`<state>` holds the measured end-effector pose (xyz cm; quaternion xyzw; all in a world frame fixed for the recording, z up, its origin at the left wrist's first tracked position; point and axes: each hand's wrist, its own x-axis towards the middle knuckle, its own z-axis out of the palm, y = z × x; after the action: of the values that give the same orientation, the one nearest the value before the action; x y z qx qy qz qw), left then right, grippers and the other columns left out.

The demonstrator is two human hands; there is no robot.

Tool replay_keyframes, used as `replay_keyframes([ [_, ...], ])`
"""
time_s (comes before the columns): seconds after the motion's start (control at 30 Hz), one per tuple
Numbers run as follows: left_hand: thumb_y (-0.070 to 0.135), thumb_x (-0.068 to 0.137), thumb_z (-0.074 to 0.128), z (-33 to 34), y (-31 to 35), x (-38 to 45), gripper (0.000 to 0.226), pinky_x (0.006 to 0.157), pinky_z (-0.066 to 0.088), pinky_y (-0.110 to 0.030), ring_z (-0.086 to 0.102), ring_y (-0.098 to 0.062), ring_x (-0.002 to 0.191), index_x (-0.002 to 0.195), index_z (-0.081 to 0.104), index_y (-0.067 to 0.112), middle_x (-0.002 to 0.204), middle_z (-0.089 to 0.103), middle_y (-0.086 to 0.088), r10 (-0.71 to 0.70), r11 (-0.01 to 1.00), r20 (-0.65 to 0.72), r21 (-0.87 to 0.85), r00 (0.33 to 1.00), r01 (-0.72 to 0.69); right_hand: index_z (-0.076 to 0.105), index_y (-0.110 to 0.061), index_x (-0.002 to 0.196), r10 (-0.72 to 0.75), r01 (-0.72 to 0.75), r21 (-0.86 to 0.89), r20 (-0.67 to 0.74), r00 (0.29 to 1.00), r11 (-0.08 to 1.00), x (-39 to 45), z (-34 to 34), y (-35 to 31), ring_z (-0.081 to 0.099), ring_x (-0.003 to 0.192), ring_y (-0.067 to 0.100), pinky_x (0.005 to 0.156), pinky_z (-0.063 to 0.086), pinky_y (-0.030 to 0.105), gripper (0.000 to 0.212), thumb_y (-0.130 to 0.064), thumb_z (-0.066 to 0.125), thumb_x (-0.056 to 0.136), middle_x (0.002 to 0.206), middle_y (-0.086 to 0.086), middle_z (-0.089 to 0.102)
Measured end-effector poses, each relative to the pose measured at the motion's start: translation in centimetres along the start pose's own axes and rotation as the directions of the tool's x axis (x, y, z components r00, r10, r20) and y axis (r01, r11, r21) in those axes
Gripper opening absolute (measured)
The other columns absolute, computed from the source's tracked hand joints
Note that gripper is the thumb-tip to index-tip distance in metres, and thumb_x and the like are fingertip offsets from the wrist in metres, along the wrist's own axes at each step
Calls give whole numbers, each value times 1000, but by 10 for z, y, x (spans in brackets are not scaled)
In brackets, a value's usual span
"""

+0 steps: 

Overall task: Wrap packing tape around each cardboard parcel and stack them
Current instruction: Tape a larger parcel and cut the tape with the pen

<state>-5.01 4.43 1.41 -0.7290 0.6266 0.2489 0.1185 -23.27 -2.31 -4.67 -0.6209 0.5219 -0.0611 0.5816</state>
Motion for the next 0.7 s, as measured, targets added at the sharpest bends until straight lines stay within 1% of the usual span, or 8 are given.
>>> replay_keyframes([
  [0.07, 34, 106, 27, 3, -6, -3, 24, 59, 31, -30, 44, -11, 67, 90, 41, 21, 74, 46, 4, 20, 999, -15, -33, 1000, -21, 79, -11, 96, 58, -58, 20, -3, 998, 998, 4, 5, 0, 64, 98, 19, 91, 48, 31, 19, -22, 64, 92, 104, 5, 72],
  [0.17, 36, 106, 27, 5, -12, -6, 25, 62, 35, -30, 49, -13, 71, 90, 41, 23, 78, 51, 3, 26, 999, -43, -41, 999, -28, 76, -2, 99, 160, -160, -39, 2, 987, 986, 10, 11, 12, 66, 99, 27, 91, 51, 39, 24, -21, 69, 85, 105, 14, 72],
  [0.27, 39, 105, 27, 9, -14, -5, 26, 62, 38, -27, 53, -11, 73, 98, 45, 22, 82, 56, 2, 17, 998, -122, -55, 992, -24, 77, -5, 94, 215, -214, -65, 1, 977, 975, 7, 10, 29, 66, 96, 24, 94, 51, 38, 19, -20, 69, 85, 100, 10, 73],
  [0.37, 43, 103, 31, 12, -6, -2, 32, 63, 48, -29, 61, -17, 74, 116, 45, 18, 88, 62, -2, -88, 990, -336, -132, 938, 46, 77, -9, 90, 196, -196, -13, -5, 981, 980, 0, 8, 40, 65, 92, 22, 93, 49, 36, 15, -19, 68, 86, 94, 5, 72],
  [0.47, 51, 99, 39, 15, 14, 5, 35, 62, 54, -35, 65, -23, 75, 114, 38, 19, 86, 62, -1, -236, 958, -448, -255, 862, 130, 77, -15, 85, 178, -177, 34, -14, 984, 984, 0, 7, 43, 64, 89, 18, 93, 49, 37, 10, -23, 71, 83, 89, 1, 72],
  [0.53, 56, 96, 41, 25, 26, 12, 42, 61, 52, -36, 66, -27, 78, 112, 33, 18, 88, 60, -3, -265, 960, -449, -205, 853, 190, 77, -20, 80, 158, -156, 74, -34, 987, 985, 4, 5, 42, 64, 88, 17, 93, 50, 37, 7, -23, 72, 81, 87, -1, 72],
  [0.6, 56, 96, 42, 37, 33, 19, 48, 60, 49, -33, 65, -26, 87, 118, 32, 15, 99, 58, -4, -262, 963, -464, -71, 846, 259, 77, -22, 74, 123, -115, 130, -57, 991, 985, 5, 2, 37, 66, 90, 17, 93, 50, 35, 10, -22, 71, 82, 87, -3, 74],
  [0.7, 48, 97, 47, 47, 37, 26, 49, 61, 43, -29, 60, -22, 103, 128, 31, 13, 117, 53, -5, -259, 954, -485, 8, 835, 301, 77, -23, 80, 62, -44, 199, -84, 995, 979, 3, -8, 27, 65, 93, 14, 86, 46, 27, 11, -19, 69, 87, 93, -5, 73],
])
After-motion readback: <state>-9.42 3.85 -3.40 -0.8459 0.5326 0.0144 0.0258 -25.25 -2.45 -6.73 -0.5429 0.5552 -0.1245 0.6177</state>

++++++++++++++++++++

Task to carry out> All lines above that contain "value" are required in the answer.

Solution to the exercise>
`<state>` holds the measured end-effector pose (xyz cm; quaternion xyzw; all in a world frame fixed for the recording, z up, its origin at the left wrist's first tracked position; point and axes: each hand's wrist, its own x-axis towards the middle knuckle, its own z-axis out of the palm, y = z × x; after the action: of the values that give the same orientation, the one nearest the value before the action; x y z qx qy qz qw), left then right, grippers and the other columns left out.
Calls give whole numbers, each value times 1000, but by 10 for z, y, x (spans in brackets are not scaled)
In brackets, a value's usual span

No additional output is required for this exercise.